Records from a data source
◆ ◆ ◆ ◆
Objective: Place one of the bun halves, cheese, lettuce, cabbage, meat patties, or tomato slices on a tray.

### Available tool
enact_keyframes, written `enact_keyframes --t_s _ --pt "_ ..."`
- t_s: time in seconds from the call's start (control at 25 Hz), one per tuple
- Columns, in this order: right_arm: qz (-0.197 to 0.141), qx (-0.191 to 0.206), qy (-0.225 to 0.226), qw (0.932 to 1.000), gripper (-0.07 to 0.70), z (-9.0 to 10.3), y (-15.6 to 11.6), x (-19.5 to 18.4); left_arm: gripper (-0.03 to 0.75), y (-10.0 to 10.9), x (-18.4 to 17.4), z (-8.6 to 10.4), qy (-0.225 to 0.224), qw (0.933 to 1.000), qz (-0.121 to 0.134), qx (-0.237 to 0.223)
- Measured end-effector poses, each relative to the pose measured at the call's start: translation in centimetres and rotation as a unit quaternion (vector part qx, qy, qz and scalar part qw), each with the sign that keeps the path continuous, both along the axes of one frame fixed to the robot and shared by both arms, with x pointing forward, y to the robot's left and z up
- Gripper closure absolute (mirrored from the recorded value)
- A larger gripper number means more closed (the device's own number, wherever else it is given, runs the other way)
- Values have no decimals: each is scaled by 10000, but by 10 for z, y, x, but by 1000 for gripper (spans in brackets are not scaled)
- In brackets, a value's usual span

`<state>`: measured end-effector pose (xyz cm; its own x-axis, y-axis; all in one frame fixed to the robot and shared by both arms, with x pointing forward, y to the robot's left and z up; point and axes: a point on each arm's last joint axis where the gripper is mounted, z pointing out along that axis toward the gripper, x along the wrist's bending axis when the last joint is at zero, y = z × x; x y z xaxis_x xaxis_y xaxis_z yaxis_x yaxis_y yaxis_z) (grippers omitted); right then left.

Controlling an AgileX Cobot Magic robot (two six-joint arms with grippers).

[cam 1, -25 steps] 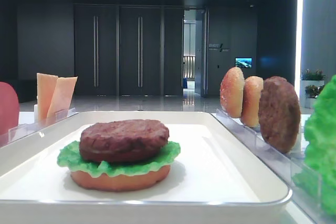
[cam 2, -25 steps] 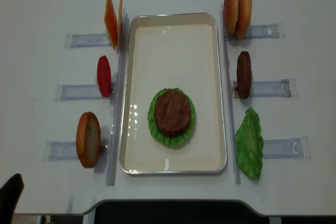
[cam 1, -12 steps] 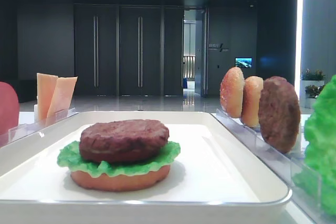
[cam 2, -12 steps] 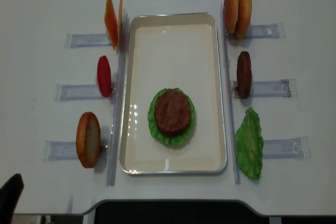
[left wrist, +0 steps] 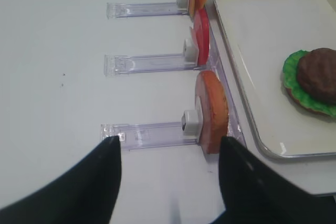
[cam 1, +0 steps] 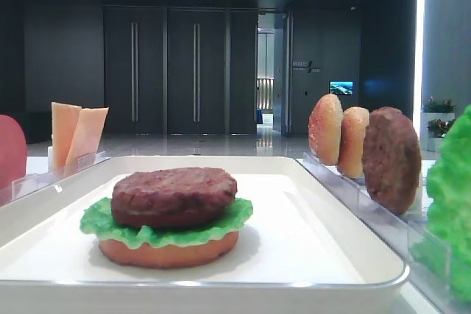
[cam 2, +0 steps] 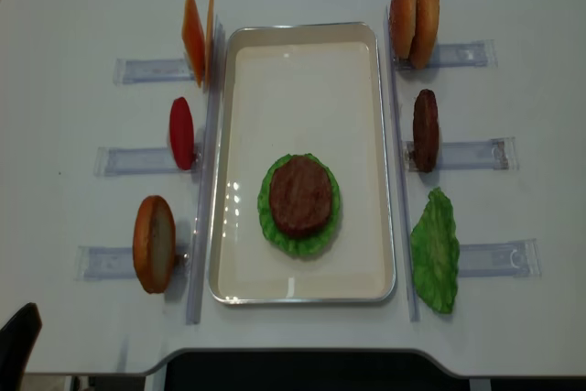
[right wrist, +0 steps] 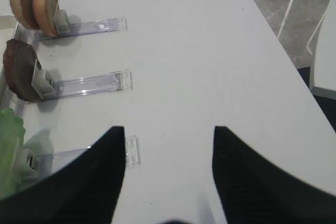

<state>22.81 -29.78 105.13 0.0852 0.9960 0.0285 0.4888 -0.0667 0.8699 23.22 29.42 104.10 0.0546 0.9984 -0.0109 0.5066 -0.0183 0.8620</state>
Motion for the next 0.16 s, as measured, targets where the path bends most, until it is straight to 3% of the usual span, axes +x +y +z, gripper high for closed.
enact_keyframes --t_s 0.16 --pt "0 0 0 10000 269 0 0 0 262 0 0 0 0 10000 0 0"
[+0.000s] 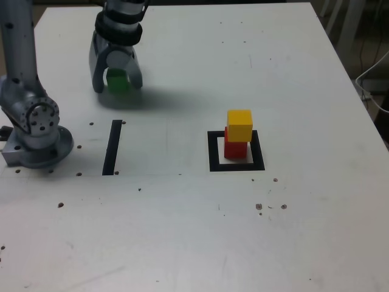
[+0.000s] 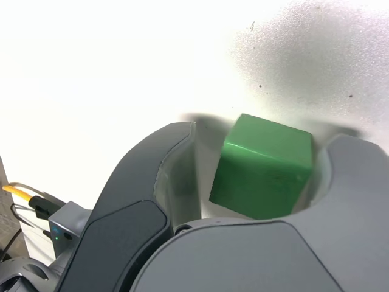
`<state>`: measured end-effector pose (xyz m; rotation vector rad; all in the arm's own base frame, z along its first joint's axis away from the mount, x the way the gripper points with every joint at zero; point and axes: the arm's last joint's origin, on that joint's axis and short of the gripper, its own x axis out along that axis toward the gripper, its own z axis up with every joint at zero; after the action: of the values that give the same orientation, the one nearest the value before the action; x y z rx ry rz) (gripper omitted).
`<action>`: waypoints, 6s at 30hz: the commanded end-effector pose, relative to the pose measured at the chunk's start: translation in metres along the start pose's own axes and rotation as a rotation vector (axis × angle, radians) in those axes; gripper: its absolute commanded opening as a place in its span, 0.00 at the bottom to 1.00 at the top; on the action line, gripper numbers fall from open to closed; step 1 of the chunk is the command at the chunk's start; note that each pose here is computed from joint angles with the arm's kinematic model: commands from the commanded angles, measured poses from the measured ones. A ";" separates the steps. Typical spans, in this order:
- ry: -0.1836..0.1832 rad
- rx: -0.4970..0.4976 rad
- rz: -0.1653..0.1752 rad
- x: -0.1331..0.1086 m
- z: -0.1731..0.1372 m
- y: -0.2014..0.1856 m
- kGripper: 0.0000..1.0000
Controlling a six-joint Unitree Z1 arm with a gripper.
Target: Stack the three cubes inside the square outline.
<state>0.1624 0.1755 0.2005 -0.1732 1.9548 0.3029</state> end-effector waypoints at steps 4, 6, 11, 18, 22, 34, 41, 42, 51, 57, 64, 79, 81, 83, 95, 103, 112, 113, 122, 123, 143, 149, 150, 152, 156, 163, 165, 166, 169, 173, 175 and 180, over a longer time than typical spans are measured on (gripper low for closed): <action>-0.013 0.012 0.003 -0.004 0.001 -0.003 0.32; -0.015 0.015 0.003 -0.005 0.001 -0.003 0.32; -0.020 0.019 0.005 -0.008 0.001 -0.005 0.32; -0.030 0.031 0.003 -0.012 0.002 -0.009 0.32; -0.037 0.038 0.005 -0.015 0.002 -0.012 0.32; -0.123 0.154 0.017 -0.064 0.010 -0.053 0.32; -0.150 0.208 0.031 -0.092 0.015 -0.079 0.31; -0.152 0.215 0.034 -0.096 0.016 -0.083 0.31; -0.169 0.288 0.064 -0.132 0.023 -0.119 0.31; -0.173 0.329 0.078 -0.148 0.030 -0.139 0.31; -0.178 0.378 0.091 -0.167 0.037 -0.164 0.31; -0.168 0.457 0.090 -0.184 0.066 -0.214 0.31; -0.174 0.464 0.090 -0.186 0.068 -0.219 0.31; -0.179 0.470 0.090 -0.187 0.070 -0.223 0.31; -0.174 0.487 0.070 -0.185 0.082 -0.239 0.31; -0.165 0.488 0.063 -0.182 0.087 -0.243 0.31; -0.154 0.488 0.063 -0.179 0.090 -0.245 0.31; -0.153 0.488 0.064 -0.178 0.091 -0.245 0.31; -0.153 0.496 0.064 -0.177 0.093 -0.245 0.73; -0.153 0.497 0.064 -0.177 0.093 -0.246 0.78; -0.185 0.499 0.069 -0.186 0.075 -0.238 0.94; -0.209 0.495 0.076 -0.194 0.048 -0.226 0.99; -0.207 0.493 0.077 -0.193 0.044 -0.224 0.99; -0.198 0.486 0.078 -0.191 0.036 -0.219 1.00; -0.173 0.465 0.073 -0.184 0.021 -0.209 1.00; -0.132 0.426 0.069 -0.170 -0.007 -0.191 1.00; -0.127 0.415 0.068 -0.166 -0.015 -0.186 1.00; -0.125 0.410 0.068 -0.164 -0.018 -0.183 1.00; -0.114 0.394 0.069 -0.156 -0.029 -0.174 1.00; -0.103 0.384 0.070 -0.146 -0.045 -0.167 1.00; -0.100 0.383 0.070 -0.141 -0.052 -0.164 1.00; -0.094 0.375 0.063 -0.126 -0.065 -0.159 1.00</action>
<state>0.2011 0.0015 0.3199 0.1518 1.8870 -0.0221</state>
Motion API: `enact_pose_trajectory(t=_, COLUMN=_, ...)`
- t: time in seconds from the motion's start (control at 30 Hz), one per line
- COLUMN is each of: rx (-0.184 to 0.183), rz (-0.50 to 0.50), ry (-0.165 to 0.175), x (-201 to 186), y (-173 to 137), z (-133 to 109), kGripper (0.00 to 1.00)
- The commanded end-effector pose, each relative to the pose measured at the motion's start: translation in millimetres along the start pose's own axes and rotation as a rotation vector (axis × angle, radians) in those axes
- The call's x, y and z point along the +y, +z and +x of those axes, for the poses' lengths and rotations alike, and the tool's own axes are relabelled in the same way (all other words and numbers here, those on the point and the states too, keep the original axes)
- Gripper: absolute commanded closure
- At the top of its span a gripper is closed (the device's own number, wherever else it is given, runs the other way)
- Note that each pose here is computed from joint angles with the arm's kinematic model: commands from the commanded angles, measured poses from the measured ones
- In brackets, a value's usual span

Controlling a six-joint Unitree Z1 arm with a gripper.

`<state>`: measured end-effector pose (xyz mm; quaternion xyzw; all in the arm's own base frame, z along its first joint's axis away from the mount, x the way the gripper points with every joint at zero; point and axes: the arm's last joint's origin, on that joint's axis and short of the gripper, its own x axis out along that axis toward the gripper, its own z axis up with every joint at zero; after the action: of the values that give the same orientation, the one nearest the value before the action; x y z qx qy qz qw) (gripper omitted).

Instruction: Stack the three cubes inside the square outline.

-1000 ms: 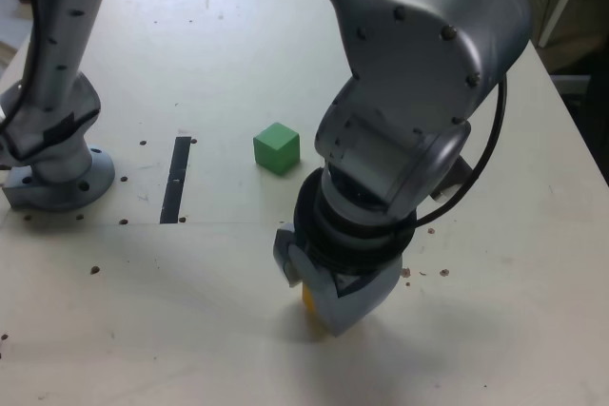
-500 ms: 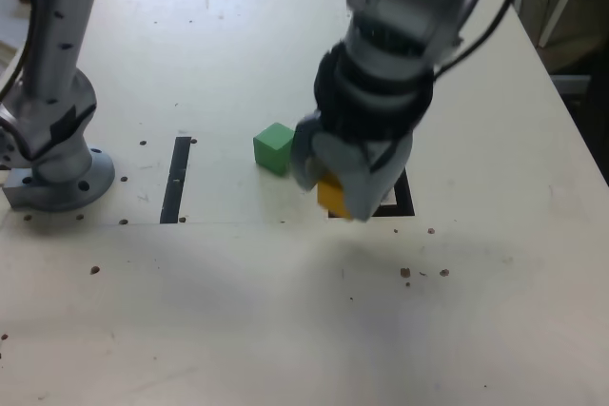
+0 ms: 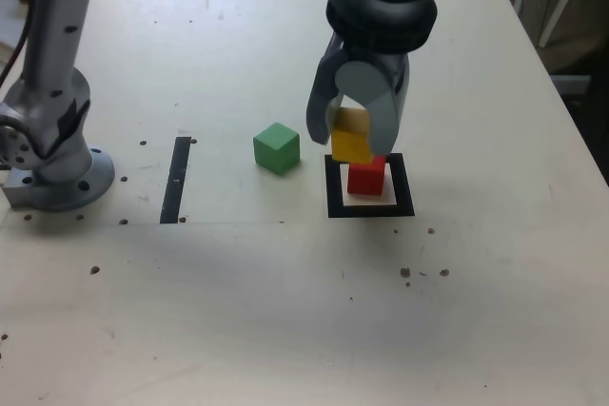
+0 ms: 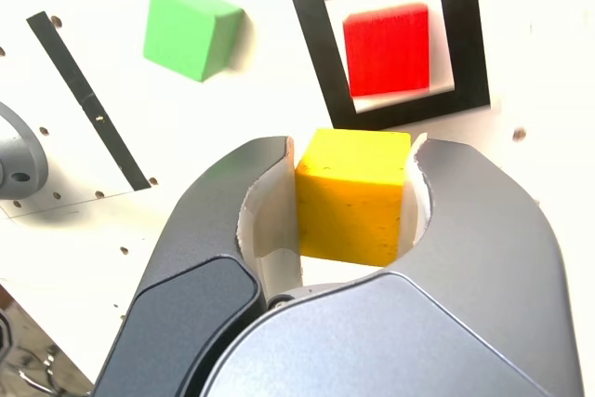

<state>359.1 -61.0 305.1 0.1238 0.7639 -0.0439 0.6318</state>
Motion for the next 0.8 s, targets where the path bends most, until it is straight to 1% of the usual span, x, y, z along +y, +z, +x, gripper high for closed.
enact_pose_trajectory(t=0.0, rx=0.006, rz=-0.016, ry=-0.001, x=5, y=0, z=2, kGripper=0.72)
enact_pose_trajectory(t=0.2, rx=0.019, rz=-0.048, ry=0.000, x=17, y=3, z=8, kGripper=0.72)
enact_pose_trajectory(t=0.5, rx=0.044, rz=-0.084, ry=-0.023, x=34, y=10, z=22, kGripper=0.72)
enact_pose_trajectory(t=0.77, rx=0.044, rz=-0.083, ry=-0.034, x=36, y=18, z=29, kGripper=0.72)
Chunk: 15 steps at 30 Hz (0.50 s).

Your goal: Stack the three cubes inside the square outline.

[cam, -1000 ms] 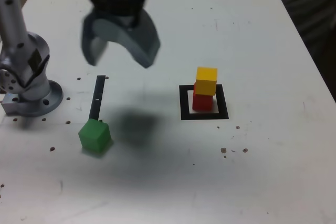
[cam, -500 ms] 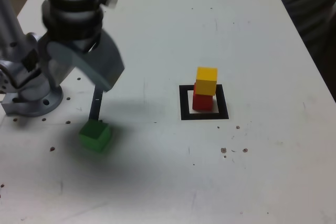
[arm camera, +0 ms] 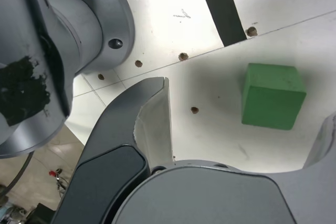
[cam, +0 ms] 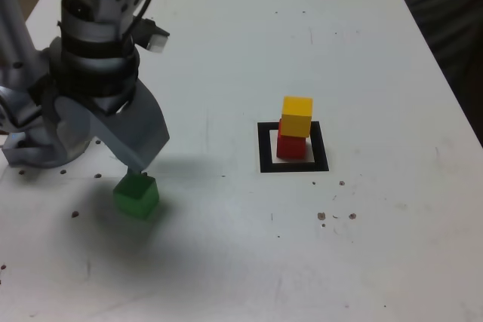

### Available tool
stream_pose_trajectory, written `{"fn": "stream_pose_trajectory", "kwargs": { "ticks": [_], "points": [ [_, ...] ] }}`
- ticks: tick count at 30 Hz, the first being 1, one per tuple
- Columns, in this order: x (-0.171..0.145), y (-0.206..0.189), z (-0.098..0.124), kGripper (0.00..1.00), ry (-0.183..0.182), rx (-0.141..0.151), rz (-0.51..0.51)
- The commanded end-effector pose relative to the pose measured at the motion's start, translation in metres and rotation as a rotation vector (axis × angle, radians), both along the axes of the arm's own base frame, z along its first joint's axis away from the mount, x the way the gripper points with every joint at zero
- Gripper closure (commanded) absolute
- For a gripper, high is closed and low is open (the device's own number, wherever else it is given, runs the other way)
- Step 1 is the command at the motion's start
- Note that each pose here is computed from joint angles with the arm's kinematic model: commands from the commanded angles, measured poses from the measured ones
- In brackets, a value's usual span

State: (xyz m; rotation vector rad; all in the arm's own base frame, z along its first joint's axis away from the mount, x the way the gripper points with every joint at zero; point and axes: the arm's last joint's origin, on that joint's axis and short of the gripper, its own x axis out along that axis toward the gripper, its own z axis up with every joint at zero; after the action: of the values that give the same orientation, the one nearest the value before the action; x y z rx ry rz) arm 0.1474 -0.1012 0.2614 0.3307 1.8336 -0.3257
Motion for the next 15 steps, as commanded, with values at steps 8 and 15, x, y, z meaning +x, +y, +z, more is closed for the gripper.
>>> {"fn": "stream_pose_trajectory", "kwargs": {
  "ticks": [8,15],
  "points": [
    [0.017,-0.014,-0.024,0.01,0.022,-0.012,-0.01],
    [0.025,-0.021,-0.042,0.04,0.035,-0.038,-0.023]
  ]
}}
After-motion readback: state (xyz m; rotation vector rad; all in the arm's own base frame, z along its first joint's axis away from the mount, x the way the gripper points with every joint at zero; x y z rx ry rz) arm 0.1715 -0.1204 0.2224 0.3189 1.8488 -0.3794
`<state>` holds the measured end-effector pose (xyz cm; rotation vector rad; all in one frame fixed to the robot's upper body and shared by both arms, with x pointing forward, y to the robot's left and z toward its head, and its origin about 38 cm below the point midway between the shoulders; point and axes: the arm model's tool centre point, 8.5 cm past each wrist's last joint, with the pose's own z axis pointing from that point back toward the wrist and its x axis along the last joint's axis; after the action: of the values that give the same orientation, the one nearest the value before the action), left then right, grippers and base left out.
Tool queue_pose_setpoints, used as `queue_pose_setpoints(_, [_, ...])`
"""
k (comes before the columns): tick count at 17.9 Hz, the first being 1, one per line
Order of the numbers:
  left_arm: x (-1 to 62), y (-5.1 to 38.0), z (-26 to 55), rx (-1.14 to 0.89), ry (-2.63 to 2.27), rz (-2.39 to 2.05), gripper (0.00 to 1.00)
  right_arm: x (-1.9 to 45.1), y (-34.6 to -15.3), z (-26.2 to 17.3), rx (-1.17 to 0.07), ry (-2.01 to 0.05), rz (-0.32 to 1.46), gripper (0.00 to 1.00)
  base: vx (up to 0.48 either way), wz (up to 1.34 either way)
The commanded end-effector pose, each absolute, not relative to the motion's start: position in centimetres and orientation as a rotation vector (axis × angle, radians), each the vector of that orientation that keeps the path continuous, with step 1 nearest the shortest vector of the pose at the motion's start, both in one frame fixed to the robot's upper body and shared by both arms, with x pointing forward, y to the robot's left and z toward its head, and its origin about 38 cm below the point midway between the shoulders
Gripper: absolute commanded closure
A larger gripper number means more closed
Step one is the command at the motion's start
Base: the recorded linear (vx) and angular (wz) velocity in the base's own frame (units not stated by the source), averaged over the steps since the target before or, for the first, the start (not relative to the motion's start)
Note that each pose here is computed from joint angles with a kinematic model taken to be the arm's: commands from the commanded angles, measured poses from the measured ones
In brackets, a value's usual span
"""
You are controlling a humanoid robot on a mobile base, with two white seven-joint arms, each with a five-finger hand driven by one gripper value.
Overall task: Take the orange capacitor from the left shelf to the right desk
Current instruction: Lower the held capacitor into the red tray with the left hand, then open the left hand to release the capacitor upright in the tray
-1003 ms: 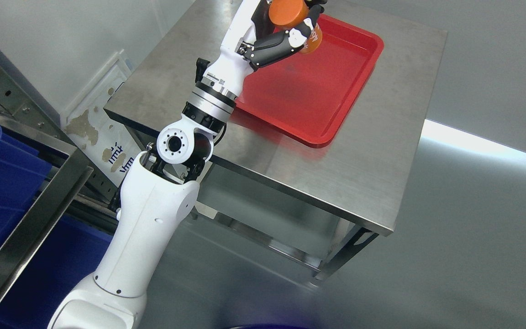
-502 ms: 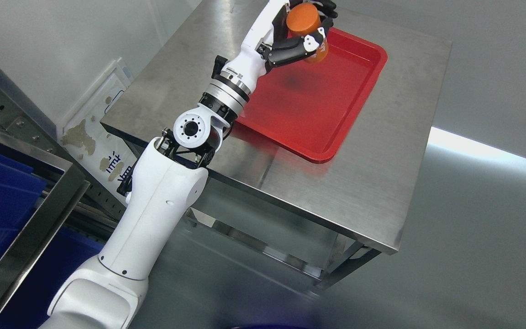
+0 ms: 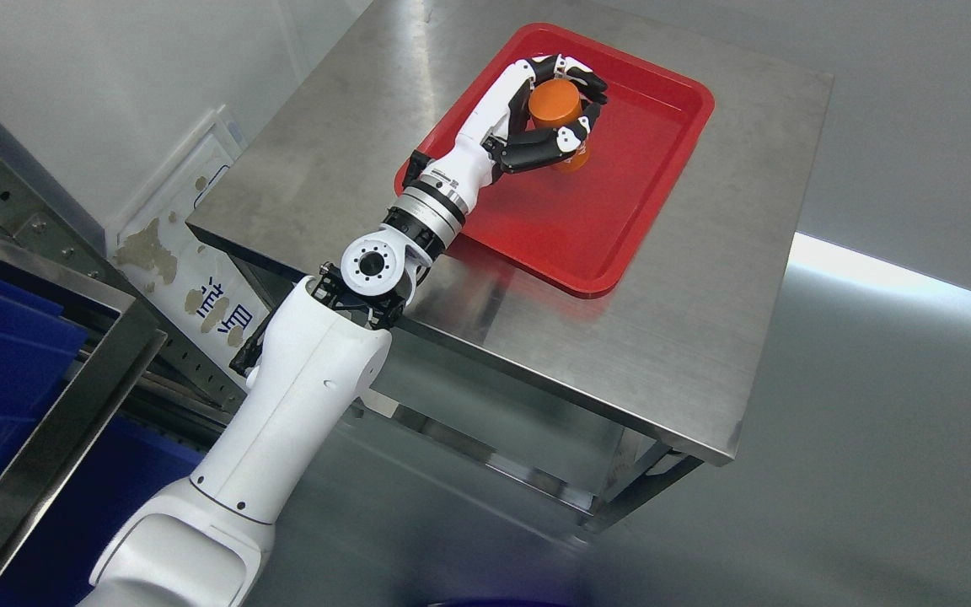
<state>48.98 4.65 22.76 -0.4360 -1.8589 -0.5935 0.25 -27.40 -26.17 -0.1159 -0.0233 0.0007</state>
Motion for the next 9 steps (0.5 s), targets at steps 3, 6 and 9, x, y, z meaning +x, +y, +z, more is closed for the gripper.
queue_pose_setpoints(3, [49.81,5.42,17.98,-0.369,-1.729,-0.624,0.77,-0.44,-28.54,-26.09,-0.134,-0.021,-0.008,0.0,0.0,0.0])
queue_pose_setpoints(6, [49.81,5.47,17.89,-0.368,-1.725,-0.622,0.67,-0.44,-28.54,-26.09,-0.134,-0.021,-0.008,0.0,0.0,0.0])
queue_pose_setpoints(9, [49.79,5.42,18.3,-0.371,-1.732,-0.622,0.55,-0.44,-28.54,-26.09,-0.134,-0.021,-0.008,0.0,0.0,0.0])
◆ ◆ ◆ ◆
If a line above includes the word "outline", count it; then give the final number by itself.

SOLVED EXERCISE -> 3